From soft law to hard law
Over the last couple of years, there has been an increasing focus on environmental, social and governance (ESG) compliance among stakeholders in the Norwegian market. The topic has risen high on the agenda of the Norwegian authorities as well as larger businesses, investors and financial institutions. While formal ESG-reporting and due diligence requirements have so far been voluntary for most companies in Norway, there is now a clear shift from soft law to hard law.
Increased use of regulations by authorities, and increased expectations by civil society, are introduced with respect to sustainability. As a result, new standards and requirements are increasingly being introduced or attuned. While the current regime – to a large extent – only legally subjects listed companies to ESG-reporting in their annual report, there appears to be a shift in the focus, moving from voluntarily to formal reporting of ESG data.

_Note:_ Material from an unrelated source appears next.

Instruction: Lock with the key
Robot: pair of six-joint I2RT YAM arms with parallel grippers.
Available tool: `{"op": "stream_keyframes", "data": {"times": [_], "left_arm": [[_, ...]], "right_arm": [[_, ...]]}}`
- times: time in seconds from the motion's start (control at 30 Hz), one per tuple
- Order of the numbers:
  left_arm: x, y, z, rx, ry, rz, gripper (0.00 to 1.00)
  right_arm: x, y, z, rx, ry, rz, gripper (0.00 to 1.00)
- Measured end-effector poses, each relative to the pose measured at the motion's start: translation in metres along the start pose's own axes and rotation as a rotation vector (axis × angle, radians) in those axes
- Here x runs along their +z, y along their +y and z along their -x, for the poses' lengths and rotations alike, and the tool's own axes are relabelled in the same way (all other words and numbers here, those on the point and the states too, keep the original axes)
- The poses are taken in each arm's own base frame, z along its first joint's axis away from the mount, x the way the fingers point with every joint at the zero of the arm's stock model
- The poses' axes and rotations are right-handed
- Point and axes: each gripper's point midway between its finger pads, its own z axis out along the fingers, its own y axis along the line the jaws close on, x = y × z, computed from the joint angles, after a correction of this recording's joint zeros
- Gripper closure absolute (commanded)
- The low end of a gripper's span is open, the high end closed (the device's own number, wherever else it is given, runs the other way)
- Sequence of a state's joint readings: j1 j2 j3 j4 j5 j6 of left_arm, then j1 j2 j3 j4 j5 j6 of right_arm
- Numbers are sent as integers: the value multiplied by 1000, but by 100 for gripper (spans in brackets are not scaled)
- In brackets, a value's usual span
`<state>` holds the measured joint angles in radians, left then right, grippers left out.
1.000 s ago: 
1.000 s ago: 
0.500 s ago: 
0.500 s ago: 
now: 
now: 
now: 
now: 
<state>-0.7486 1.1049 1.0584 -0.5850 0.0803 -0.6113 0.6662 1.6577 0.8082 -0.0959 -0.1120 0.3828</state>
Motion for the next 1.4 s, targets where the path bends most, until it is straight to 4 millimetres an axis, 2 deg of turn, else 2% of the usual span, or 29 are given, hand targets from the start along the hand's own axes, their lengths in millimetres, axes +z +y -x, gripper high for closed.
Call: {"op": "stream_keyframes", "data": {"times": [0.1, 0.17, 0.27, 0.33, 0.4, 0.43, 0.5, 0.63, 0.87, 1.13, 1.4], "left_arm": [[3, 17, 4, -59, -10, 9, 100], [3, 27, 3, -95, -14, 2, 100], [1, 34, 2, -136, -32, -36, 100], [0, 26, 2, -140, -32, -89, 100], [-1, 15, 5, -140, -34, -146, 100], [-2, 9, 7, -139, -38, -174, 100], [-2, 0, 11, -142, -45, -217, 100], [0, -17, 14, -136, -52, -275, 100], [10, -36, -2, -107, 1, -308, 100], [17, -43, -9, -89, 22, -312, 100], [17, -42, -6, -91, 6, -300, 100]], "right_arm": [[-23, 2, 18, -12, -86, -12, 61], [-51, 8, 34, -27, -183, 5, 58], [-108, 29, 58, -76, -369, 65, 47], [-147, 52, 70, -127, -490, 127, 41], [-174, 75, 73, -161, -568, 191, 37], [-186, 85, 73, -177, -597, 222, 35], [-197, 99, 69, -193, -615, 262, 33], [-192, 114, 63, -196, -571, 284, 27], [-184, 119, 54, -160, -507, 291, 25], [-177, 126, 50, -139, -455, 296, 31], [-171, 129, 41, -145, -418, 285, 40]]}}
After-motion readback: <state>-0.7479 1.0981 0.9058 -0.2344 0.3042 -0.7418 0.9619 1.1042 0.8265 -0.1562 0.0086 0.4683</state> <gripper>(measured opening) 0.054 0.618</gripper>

Forward-looking companies increasingly recognise the importance of communicating ESG implementation, compliance monitoring and reporting. For such companies, these measures are seen to underpin sustainable and responsible business criteria as an integrated part of their strategy and corporate governance framework.

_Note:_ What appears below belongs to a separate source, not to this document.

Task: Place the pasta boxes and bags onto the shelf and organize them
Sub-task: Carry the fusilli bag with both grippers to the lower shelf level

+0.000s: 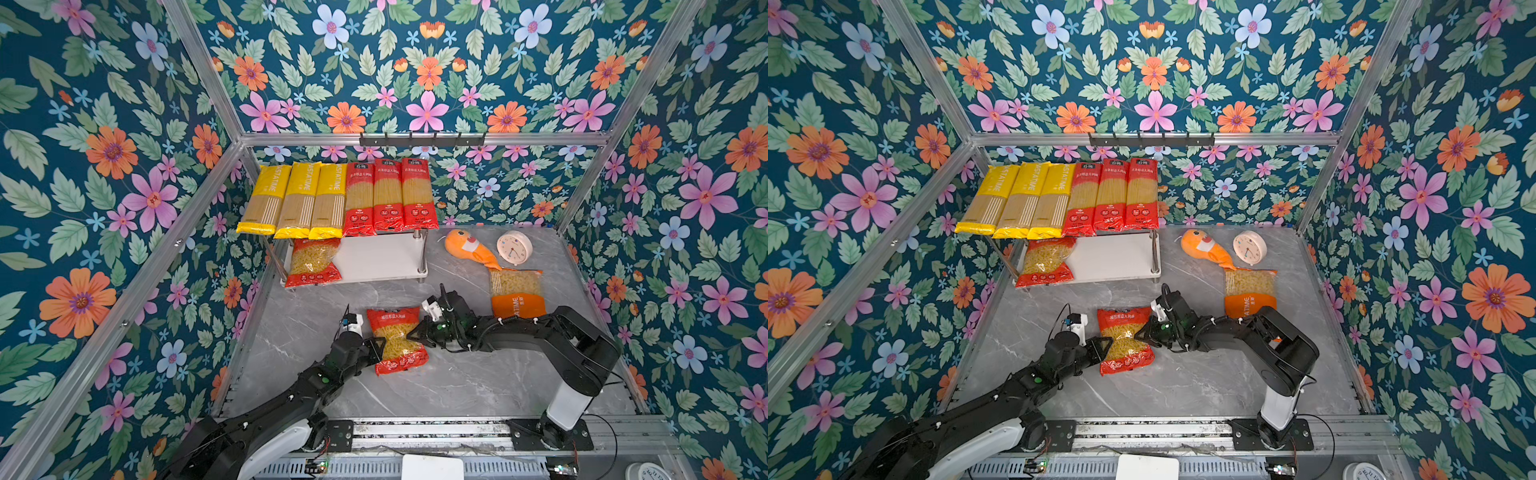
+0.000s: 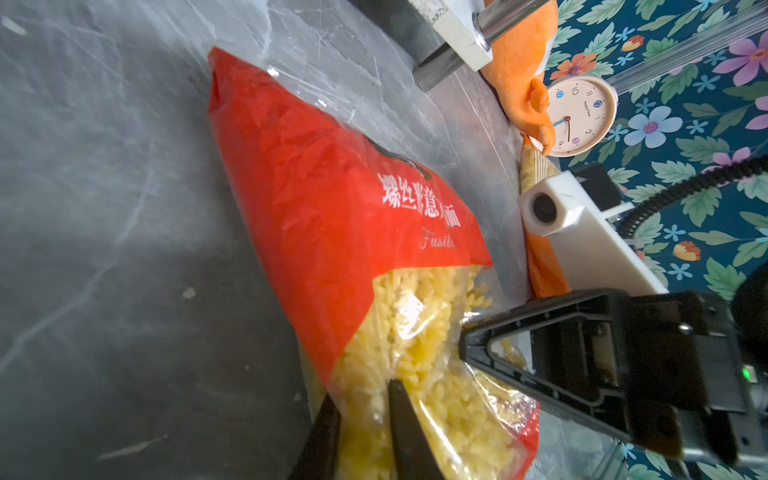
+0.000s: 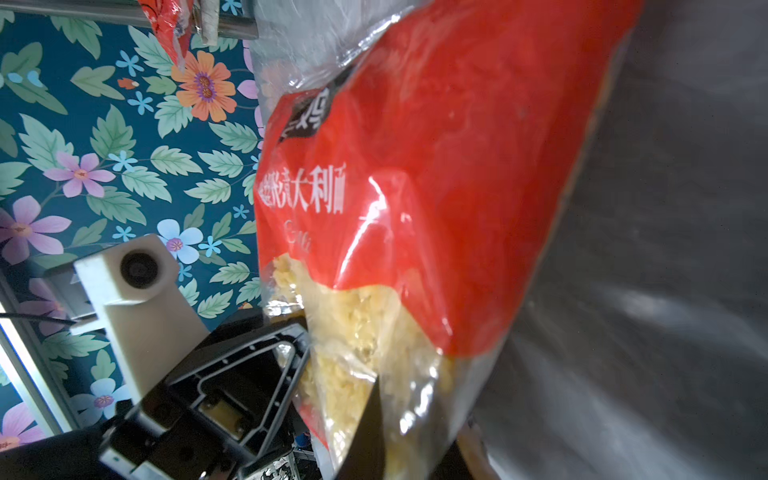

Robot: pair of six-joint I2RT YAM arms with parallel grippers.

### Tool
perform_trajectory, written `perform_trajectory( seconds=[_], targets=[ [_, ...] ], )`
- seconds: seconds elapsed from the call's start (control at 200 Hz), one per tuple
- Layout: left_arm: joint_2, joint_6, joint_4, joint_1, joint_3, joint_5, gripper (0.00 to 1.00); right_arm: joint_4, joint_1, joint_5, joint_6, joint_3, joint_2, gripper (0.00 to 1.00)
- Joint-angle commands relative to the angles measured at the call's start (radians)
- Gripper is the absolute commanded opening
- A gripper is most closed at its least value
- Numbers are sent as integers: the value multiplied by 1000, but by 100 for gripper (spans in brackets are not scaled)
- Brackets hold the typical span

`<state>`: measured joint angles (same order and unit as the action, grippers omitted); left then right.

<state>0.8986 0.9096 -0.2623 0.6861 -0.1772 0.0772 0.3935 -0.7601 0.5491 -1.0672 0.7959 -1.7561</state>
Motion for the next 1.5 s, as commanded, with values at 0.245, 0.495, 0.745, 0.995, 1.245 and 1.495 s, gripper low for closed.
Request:
perform_trajectory(
  seconds=[0.245,0.495,0.745,0.995,1.245,1.495],
  targets=[
    [-16,-68,2,-2,-61,-12,9,73,-5,-9,-8,39,20,11],
    [-64,-104,57,-8,-94,-49,6,50,-5,-35,5,78,33,10],
    [-55,-201,102,-120,-180,-20,4,41,-7,-98,42,171,25,10],
    [37,-334,69,-279,-304,-19,3,35,-7,-207,133,348,-63,7],
    [269,-439,-47,-348,-435,-79,2,92,-7,-443,267,525,-201,6],
    [466,-497,-105,-416,-550,-96,2,106,-8,-552,324,705,-364,6]
  ],
)
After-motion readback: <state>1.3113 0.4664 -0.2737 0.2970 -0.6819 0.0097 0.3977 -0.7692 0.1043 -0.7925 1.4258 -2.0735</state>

The terms ‘ESG’ and ‘sustainability’ are often used interchangeably, especially when it comes to benchmarking and disclosing data. Sustainability is an umbrella term for many ‘green concepts’ and corporate responsibility, while ESG has become the preferred term for investors and the capital markets. The industry may have started with sustainability efforts, but it has evolved to include ESG practices, performance, reporting and relevance to capital opportunities. ESG data also helps identify risk-adjusted returns. Emphasis on all three pillars has aided the shift in how companies measure and disclose their performance.
Current legal regime: ESG reporting requirements
Norway introduced legislation presenting social reporting requirements in 2013 through the introduction of section 3-3 of the Norwegian Accounting Act. However, transitional rules implied that reporting the original provision only became effective as of the financial year 2018. The Norwegian rules were introduced in anticipation of the Non-Financial Reporting Directive 2014/95 (NFRD).

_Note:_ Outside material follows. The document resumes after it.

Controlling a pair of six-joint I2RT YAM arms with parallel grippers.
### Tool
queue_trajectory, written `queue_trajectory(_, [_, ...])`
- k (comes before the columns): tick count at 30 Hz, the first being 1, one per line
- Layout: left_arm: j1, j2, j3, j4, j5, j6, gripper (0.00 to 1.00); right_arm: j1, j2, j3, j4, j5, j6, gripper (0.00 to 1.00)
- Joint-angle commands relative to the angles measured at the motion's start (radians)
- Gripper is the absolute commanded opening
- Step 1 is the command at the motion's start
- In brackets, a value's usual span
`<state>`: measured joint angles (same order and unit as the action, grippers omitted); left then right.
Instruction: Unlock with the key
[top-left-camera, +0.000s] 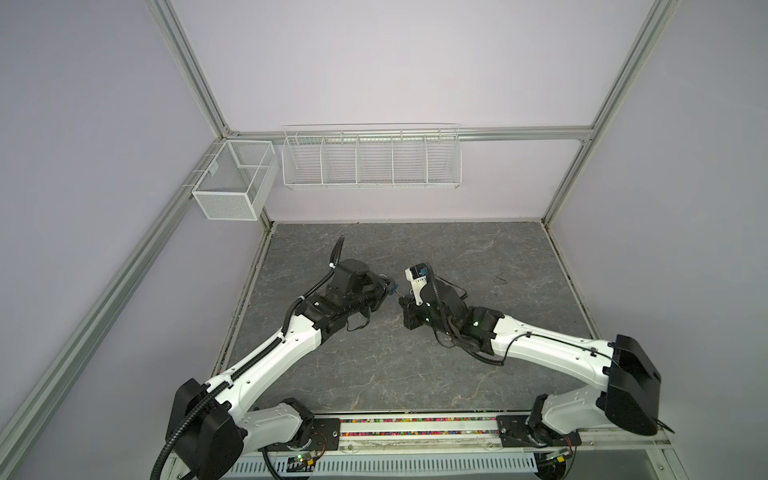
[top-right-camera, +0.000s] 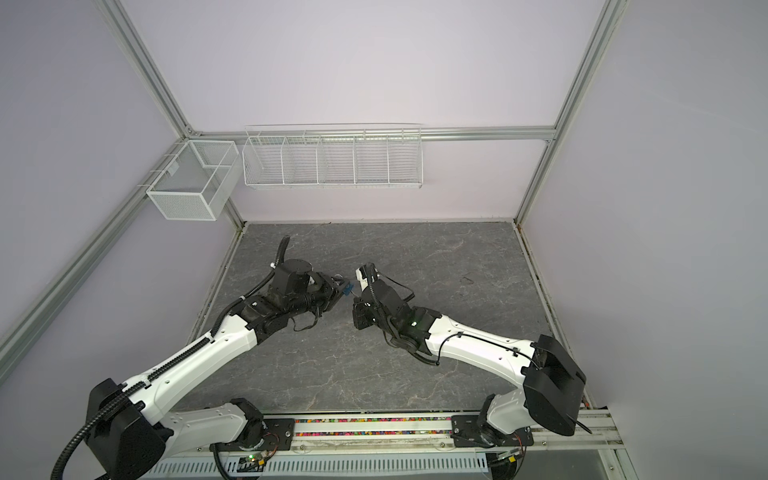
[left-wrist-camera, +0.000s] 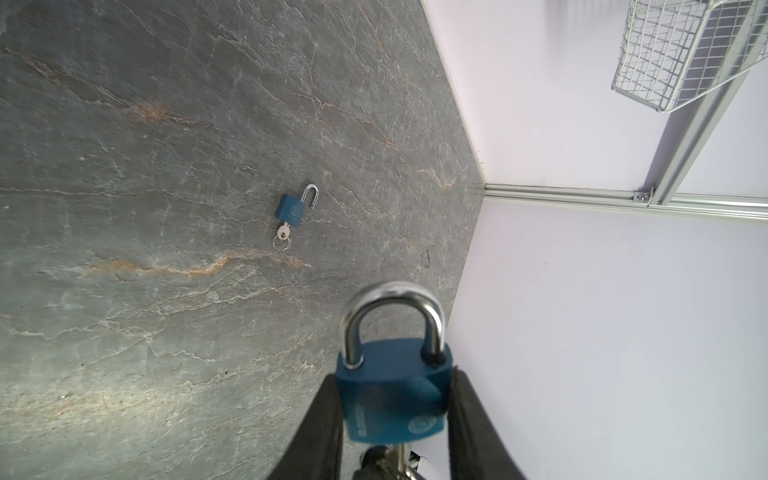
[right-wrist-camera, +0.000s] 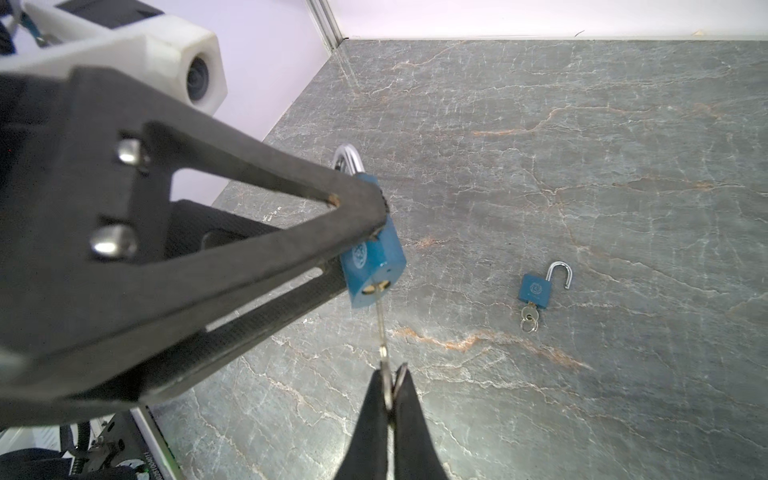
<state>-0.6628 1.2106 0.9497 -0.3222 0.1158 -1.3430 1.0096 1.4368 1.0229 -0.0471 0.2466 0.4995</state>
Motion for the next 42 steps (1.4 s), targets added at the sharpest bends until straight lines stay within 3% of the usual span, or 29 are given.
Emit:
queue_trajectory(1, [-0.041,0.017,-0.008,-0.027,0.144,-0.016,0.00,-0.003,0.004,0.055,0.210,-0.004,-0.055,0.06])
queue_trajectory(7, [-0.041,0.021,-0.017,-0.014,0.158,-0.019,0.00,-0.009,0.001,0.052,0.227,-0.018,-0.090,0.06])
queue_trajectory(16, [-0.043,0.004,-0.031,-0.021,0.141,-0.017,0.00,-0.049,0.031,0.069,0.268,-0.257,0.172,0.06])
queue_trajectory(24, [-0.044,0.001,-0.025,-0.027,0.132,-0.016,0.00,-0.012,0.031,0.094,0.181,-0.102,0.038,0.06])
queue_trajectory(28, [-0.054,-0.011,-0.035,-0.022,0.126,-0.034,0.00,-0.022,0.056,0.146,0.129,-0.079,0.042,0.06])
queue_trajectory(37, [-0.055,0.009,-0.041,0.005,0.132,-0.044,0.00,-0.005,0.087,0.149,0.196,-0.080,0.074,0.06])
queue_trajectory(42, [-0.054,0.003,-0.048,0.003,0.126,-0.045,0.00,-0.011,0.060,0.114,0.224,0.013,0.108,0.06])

“with the introduction of the Sustainable Finance Act, the requirements for assessing and demonstrating sustainability compliance will be even clearer”
As in the EU, the Norwegian Accounting Act applies to ‘large enterprises’, although the definitions are somewhat different. In Norway, ‘large enterprises’ are defined to include Norwegian public listed companies (Norwegian: Allmennaksjeselskap), various issuers of securities obliged to submit annual accounts and listed in a marketplace, and legal entities otherwise obliged to submit annual accounts pursuant to Norwegian regulations.
The social report may not be submitted later than the annual report. If not included, the annual report must clearly state where the social report is available. In any case, the social report must be available to the general public. In a comment included in the whitepaper regarding the latest amendment, the government expressed that further revision of the social reporting requirement may be necessary to accommodate any changes following the EU revision of the NFRD in 2021.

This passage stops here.